Photonic circuits achieve many useful effects through the strategic splitting and combining of signals. Linear mixing through coupling or over-air transmission provides an avenue for technologies like optical steganography, which aims to hide communication signals by combining them with noise. This phenomenon also causes interference in communication lines, prompting the exploration of using photonic blind-source separation to recover signals as they were before mixing.

Combining these linear operations with nonlinearities caused by excitable lasers or resonator-based modulators allows for the creation of photonic neural networks. This effectively allows any function to be created so long as the hardware requirements can be met.
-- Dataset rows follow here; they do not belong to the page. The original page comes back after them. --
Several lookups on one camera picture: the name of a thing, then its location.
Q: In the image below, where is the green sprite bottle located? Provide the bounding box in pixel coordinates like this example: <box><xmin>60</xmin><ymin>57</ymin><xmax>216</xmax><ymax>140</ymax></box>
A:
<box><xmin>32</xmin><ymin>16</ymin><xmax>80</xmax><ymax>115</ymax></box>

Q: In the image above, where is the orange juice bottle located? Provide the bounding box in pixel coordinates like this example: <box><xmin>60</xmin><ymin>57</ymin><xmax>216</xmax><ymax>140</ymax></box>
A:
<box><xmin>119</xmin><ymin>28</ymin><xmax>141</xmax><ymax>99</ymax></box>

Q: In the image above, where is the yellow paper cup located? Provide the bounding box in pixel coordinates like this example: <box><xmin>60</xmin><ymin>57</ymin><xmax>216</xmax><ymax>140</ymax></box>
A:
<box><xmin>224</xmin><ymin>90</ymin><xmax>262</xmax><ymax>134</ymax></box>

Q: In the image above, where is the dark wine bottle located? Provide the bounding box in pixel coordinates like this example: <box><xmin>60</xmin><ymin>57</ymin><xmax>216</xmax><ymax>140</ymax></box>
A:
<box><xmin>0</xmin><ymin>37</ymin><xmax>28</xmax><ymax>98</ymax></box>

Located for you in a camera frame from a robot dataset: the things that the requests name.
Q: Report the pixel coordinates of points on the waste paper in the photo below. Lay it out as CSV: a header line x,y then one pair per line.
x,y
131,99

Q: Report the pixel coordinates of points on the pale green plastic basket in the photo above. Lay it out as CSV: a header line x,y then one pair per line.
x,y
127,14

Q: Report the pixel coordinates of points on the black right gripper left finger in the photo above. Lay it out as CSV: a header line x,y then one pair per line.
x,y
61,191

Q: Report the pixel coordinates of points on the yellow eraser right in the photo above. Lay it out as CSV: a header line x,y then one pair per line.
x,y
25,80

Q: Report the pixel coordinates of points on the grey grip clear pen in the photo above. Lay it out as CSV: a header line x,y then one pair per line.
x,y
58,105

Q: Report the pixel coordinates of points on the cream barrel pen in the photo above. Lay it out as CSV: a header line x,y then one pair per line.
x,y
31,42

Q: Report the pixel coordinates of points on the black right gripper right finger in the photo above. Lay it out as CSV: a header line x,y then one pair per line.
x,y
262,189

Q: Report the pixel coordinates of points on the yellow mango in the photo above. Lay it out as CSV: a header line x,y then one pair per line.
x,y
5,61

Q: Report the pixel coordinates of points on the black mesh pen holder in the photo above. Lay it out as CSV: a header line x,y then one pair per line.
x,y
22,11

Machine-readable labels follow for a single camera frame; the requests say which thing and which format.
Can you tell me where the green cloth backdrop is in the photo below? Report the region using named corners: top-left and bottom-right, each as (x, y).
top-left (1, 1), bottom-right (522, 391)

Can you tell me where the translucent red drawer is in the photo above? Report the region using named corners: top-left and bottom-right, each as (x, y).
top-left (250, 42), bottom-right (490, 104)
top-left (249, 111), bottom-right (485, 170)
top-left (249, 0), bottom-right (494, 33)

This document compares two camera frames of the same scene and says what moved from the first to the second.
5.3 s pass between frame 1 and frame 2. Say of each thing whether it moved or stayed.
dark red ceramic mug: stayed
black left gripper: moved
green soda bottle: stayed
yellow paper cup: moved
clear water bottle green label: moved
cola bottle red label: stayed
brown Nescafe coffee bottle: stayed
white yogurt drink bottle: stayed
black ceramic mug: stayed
All of these capabilities show potential for improving high-speed communication systems as they require throughputs that would overwhelm most analog electrical circuitry and drive up the price of digital signal processing techniques through increasingly high-speed analog-to-digital converters.

What is Photonic Blind-Source Separation?

Photonic blind-source separation is a technique that uses photonic circuits to manage interference in wireless communication systems, free-space optical communication systems, and optics-based sensor technologies. It takes advantage of the rich amplitude information present in multi-input-multi-output signal processing systems to separate signals that exist in the same electromagnetic bandwidth, circumventing the limitations of traditional frequency filtration and multiplexing techniques.

Photonic blind-source separation was first demonstrated in 2018, where the high throughput of photonic arithmetic circuitry was leveraged to separate communication band RF signals in real time. Since then, several techniques for improving the method have been explored, such as sub-Nyquist optical pulse sampling, genetic algorithms for PC-IC searching, and hybrid signal domain systems for increasing the likelihood of separability.

What is Optical Steganography?

Optical steganography is another technique that is built upon the advantages of photonic signal processing circuits. This technique aims to disguise sensitive communications as system noise, preventing eavesdroppers from interpreting, recording, or potentially even noticing them. It takes advantage of inexpensive, easily implemented photonic signal processing circuits to achieve this goal.